Turbulência volta a marcar o contexto político fluminense. O integrante da equipe de trabalho vinculado à Casa Civil, Victor Travancas, encaminhou solicitação formal de desligamento do cargo junto ao executivo estadual. No comunicado destinado ao chefe do governo, Cláudio Castro (PL), o assessor manifesta total incompatibilidade com a manutenção de André Moura na condução da Secretaria de Governo.
A incompatibilidade apontada por Travancas relaciona-se a questões pretéritas do secretário. Moura, que integra a legenda do União Brasil e possui trajetória como parlamentar em nível federal, recebeu condenação da corte suprema em 2021. O tribunal responsabilizou-o por transgressões dirigidas contra instituições públicas. Posteriormente, em 2023, uma negociação entre as partes resultou na cessação dos efeitos punitivos mediante acordo que impediu a continuidade do processo.
No texto encaminhado ao governador, Travancas questiona a suficiência da resolução jurídica apresentada. Conforme publicado por colunista da imprensa nacional, o assessor sustenta que a mera eliminação das consequências legais “não anula a factualidade das ações praticadas”. Aponta Moura, portanto, como responsável por ilícitos.
Travancas menciona ainda conteúdo fotográfico que vincula Moura à companhia de Thiego Raimundo dos Santos Silva, alcunhado TH Joias e conhecido por conexões investigadas relacionadas ao Comando Vermelho.
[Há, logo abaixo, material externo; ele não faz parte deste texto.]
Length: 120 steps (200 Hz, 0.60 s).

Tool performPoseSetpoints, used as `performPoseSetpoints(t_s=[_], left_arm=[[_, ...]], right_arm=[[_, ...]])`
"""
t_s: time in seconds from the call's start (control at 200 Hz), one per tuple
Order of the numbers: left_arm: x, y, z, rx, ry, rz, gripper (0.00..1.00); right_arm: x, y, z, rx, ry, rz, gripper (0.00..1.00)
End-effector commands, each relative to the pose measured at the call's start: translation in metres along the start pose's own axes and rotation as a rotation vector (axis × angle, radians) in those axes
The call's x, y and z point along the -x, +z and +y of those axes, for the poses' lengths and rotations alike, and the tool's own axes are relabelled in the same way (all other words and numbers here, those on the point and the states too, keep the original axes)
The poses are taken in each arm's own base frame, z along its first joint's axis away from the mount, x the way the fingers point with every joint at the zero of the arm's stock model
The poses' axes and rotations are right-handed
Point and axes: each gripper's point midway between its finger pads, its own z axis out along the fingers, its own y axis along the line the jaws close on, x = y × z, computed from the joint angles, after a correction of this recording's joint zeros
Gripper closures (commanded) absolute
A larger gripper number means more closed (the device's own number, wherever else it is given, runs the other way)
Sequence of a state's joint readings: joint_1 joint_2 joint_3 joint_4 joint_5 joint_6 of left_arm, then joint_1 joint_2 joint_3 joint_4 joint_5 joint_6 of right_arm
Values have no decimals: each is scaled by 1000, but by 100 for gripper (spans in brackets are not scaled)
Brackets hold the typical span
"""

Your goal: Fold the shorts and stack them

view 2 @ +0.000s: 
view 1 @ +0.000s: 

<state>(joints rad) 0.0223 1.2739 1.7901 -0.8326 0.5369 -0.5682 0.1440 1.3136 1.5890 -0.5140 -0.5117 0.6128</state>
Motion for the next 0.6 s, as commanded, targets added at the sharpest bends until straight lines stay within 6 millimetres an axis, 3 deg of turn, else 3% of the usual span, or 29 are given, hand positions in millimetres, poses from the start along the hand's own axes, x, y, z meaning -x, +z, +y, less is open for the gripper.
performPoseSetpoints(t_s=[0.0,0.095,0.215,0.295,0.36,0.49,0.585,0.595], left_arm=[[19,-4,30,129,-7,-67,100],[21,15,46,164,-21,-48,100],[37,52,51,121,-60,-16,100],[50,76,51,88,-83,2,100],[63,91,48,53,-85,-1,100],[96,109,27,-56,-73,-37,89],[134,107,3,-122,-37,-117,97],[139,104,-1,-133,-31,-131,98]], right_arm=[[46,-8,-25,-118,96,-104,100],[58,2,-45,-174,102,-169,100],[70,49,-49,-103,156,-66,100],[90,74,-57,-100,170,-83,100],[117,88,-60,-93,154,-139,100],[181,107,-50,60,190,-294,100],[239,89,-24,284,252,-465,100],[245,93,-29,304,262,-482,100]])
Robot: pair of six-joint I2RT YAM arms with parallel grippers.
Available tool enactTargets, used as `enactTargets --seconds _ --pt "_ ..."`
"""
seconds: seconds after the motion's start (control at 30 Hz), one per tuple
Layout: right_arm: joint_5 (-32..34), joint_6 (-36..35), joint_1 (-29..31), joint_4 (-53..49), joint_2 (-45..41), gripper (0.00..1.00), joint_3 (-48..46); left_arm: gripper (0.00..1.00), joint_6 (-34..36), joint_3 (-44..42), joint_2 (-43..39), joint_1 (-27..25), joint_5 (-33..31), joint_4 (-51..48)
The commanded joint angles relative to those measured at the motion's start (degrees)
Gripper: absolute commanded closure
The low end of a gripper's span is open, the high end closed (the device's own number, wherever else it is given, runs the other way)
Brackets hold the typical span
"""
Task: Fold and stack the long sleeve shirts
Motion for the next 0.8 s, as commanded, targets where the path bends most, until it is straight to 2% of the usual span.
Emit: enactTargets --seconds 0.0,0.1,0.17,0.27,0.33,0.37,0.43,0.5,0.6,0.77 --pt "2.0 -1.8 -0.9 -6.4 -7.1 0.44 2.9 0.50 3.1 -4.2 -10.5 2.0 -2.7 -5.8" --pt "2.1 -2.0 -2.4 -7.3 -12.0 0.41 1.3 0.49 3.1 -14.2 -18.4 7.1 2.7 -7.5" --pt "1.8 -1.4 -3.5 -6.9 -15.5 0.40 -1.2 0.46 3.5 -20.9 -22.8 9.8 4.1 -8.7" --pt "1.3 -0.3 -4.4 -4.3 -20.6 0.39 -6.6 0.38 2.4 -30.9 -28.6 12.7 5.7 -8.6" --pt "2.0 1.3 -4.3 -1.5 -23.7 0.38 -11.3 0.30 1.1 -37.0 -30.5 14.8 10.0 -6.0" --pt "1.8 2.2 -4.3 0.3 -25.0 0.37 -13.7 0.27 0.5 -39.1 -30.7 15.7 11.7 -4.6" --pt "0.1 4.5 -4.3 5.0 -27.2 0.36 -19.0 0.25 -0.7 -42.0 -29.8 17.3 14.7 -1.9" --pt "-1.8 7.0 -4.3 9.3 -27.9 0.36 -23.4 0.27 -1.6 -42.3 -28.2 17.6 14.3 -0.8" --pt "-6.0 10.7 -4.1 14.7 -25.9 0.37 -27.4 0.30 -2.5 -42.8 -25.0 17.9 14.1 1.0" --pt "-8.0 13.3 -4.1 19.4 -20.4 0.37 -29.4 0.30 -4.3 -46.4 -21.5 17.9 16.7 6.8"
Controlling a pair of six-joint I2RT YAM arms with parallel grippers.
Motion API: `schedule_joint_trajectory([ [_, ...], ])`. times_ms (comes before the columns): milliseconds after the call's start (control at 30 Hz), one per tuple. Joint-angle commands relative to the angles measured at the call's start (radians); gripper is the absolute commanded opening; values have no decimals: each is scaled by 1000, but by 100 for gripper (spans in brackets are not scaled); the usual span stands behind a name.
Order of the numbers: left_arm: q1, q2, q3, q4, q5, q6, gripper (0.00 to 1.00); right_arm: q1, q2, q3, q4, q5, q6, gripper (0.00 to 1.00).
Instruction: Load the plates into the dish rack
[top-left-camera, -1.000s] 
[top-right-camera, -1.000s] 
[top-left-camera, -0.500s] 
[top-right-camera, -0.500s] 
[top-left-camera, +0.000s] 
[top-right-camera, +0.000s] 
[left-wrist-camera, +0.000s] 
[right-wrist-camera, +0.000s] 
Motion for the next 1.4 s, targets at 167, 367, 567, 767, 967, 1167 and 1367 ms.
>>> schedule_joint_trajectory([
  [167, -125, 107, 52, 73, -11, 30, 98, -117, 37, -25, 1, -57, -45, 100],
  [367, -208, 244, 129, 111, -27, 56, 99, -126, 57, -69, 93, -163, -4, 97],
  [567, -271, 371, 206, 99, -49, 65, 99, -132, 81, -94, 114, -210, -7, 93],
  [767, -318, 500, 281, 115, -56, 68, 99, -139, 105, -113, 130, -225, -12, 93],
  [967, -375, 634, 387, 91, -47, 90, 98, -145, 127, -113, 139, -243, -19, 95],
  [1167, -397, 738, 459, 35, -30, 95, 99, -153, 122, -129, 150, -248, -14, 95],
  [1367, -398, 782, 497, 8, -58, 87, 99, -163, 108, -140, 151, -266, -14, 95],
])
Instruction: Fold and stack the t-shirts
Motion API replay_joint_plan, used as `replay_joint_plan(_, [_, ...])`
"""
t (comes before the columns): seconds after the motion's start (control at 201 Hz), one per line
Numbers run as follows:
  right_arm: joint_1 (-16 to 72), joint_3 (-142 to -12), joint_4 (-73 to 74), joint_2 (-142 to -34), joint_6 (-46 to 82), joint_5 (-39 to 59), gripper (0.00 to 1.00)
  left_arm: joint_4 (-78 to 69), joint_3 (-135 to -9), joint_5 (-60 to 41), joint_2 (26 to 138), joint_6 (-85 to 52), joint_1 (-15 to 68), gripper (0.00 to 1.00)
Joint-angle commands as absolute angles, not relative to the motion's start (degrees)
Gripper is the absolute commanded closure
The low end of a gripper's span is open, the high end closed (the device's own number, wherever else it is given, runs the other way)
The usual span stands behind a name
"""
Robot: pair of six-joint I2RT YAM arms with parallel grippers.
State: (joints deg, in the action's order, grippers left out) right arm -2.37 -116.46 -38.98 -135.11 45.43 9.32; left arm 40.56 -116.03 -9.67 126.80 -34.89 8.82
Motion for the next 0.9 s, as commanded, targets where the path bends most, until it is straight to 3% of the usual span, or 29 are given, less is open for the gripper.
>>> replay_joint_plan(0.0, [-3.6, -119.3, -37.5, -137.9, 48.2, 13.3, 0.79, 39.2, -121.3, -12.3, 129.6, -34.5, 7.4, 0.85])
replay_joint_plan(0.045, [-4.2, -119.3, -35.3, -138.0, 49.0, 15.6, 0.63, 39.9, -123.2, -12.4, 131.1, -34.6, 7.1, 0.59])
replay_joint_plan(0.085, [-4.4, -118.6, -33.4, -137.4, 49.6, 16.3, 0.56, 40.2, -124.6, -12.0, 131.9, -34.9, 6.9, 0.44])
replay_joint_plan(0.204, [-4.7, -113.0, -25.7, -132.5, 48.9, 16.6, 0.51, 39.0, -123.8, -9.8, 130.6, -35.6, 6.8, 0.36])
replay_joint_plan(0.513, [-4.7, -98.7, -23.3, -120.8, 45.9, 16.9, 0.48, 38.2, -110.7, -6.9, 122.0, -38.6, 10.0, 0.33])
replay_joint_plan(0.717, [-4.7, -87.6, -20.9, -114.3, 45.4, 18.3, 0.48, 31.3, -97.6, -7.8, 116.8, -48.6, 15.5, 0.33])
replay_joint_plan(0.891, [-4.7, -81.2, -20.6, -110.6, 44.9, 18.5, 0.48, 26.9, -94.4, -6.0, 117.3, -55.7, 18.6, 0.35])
O ex-integrante da assembleia legislativa estadual encontra-se em processo criminal que envolve suspeitas de intermediação em transações ilícitas de material bélico destinado a facções criminosas.

Posicionamento
Contactado para esclarecimentos, o governo do estado do RJ manteve silêncio acerca das questões levantadas pelo assessor. De forma paralela, a assessoria de Moura comunicou estar em processo de apreciação das informações divulgadas pela cobertura jornalística para então formular seu posicionamento oficial.